» **Directions for this task**:
Count how many lines below contain the word "image", then give that number alone.

=== Dataset content ===

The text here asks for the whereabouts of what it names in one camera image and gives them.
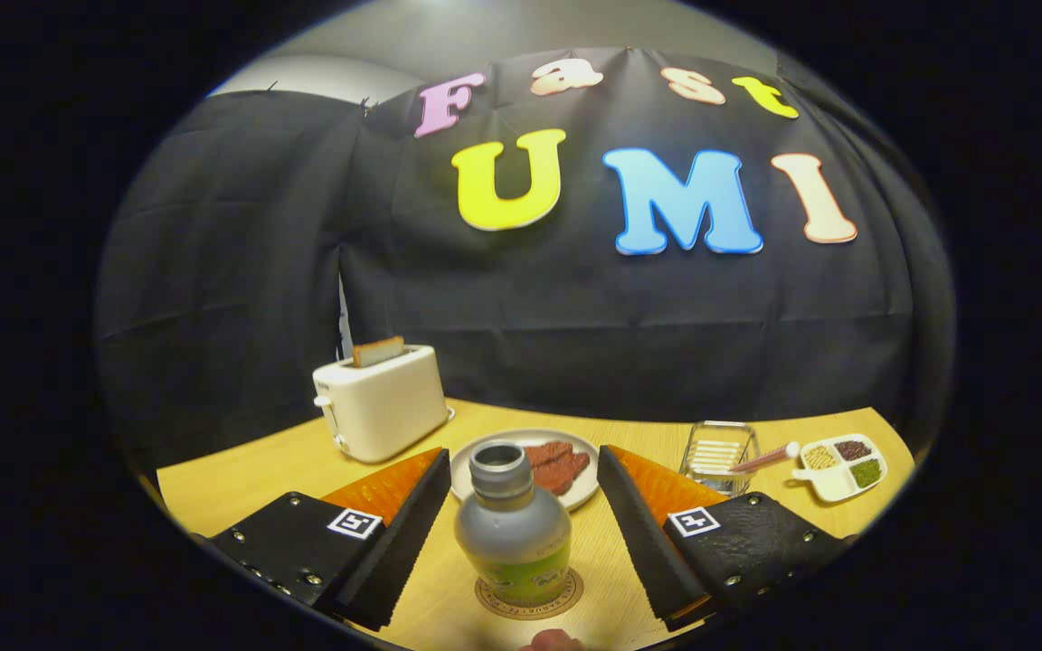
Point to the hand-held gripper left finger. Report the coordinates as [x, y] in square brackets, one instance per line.
[403, 551]

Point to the wooden table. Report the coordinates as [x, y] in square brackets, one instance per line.
[259, 479]

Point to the silver juice bottle green label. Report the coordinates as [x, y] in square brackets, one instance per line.
[512, 533]

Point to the round cork coaster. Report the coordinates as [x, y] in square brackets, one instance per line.
[566, 599]

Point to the white round plate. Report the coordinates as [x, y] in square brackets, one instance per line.
[462, 470]

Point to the red meat piece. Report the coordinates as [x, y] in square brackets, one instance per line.
[546, 451]
[562, 473]

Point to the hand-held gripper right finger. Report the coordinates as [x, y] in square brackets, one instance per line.
[648, 551]

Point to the white toaster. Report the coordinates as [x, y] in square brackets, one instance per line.
[385, 411]

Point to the white divided dish with beans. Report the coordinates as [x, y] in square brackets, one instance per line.
[838, 484]

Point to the toast slice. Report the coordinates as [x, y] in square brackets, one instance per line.
[378, 351]

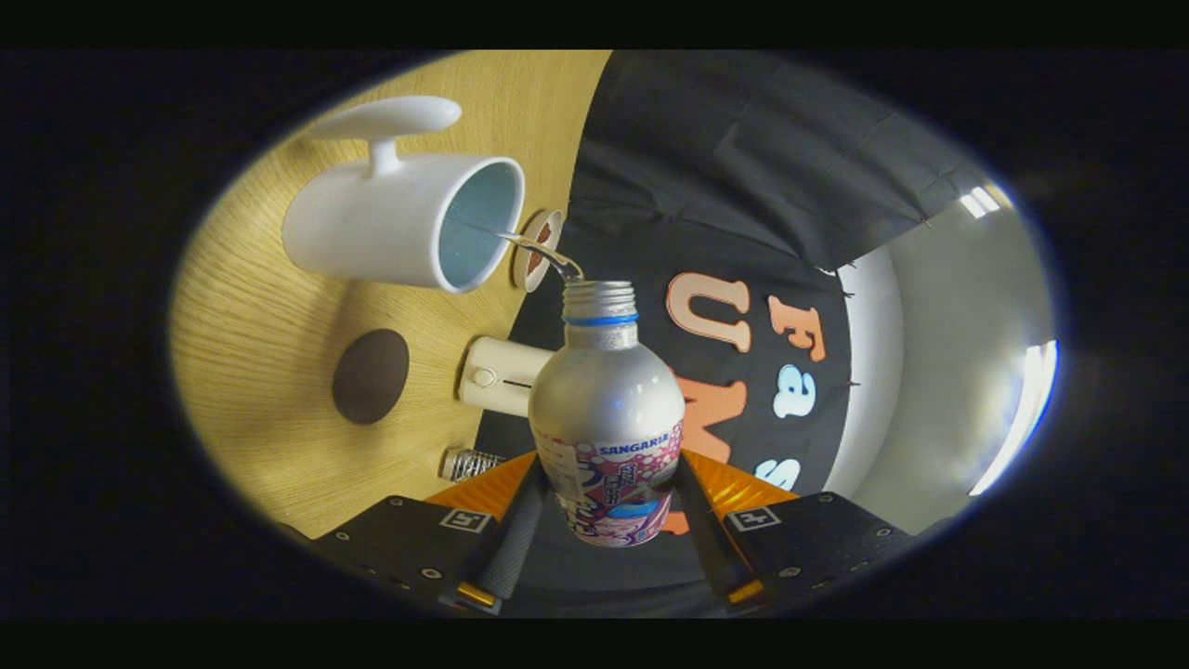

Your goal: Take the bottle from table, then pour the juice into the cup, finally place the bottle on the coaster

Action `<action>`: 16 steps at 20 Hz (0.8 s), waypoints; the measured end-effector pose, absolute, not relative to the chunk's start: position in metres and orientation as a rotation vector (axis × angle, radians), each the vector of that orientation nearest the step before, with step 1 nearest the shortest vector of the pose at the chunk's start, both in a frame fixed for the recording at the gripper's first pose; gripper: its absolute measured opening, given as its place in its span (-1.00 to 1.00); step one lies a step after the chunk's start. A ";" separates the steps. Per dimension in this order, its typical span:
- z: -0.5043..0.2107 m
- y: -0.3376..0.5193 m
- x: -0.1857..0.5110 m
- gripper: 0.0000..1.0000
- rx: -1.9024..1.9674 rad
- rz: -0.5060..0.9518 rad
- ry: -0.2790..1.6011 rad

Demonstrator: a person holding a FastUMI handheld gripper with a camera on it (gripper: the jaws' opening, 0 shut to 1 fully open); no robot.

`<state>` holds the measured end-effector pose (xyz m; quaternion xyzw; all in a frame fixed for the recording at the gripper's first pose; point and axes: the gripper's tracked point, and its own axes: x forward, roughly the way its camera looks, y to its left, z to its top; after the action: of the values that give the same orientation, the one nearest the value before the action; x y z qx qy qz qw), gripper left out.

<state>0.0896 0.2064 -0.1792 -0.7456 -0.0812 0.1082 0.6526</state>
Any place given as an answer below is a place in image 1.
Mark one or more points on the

===

» **Completed task**:
2